| AIM OF THE TASK |
The line containing "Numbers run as" and all lines following it in the listing below are to be reproduced exactly, with no other lines.

| SUPPLIED INFORMATION |
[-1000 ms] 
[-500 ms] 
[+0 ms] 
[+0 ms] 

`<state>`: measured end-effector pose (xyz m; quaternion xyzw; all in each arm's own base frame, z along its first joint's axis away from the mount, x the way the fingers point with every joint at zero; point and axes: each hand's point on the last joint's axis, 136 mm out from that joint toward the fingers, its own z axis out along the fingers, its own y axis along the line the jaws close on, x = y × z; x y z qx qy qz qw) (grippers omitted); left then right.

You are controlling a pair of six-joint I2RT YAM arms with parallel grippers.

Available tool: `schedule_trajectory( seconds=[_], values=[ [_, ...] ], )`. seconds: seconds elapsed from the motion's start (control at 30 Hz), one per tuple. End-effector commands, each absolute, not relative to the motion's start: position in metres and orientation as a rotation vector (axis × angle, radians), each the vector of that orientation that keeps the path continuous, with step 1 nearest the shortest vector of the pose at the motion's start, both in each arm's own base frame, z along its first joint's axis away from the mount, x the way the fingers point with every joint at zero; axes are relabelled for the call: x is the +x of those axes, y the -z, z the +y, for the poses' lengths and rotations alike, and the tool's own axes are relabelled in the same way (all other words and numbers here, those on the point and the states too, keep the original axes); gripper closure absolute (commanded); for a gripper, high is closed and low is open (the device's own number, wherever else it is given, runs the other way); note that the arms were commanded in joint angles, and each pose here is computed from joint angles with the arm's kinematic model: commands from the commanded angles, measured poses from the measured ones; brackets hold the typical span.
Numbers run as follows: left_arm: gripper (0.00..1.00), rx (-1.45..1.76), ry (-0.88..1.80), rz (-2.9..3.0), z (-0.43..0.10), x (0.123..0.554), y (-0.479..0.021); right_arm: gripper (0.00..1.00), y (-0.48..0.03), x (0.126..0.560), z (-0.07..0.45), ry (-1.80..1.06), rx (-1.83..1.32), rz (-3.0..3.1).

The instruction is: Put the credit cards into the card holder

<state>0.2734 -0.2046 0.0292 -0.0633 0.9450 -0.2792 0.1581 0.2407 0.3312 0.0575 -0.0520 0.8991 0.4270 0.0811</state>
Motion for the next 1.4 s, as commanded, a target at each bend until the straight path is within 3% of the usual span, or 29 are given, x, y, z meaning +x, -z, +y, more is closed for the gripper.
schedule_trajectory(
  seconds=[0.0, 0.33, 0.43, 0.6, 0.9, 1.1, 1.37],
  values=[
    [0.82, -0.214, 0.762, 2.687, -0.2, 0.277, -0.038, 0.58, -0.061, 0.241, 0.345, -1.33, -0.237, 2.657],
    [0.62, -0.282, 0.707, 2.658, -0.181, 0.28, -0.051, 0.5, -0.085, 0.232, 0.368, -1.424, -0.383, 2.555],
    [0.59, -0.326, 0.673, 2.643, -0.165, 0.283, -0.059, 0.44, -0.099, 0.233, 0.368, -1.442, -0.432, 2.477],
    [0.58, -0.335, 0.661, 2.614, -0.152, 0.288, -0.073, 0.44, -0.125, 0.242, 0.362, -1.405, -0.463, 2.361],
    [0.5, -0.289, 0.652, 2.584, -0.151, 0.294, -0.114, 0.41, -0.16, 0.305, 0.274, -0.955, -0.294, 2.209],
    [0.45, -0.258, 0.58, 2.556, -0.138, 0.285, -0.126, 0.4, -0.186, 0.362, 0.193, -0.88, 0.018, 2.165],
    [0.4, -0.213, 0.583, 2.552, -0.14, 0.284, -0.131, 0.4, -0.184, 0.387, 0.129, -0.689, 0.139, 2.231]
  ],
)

| RESPONSE FOR THIS EXERCISE |
Numbers run as follows: left_arm: gripper (0.00..1.00), rx (-1.45..1.76), ry (-0.88..1.80), rz (-2.9..3.0), z (-0.43..0.10), x (0.123..0.554), y (-0.479..0.021); right_arm: gripper (0.00..1.00), y (-0.48..0.03), x (0.126..0.560), z (-0.07..0.45), ry (-1.80..1.06), rx (-1.83..1.32), rz (-3.0..3.1).

The instruction is: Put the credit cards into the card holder

<state>0.2734 -0.2046 0.0292 -0.0633 0.9450 -0.2792 0.1581 0.2407 0.3312 0.0575 -0.0520 0.8991 0.4270 0.0811</state>
Motion for the next 1.4 s, as commanded, a target at each bend until the straight path is within 3% of the usual span, or 29 are given, x, y, z meaning +x, -z, +y, more is closed for the gripper.
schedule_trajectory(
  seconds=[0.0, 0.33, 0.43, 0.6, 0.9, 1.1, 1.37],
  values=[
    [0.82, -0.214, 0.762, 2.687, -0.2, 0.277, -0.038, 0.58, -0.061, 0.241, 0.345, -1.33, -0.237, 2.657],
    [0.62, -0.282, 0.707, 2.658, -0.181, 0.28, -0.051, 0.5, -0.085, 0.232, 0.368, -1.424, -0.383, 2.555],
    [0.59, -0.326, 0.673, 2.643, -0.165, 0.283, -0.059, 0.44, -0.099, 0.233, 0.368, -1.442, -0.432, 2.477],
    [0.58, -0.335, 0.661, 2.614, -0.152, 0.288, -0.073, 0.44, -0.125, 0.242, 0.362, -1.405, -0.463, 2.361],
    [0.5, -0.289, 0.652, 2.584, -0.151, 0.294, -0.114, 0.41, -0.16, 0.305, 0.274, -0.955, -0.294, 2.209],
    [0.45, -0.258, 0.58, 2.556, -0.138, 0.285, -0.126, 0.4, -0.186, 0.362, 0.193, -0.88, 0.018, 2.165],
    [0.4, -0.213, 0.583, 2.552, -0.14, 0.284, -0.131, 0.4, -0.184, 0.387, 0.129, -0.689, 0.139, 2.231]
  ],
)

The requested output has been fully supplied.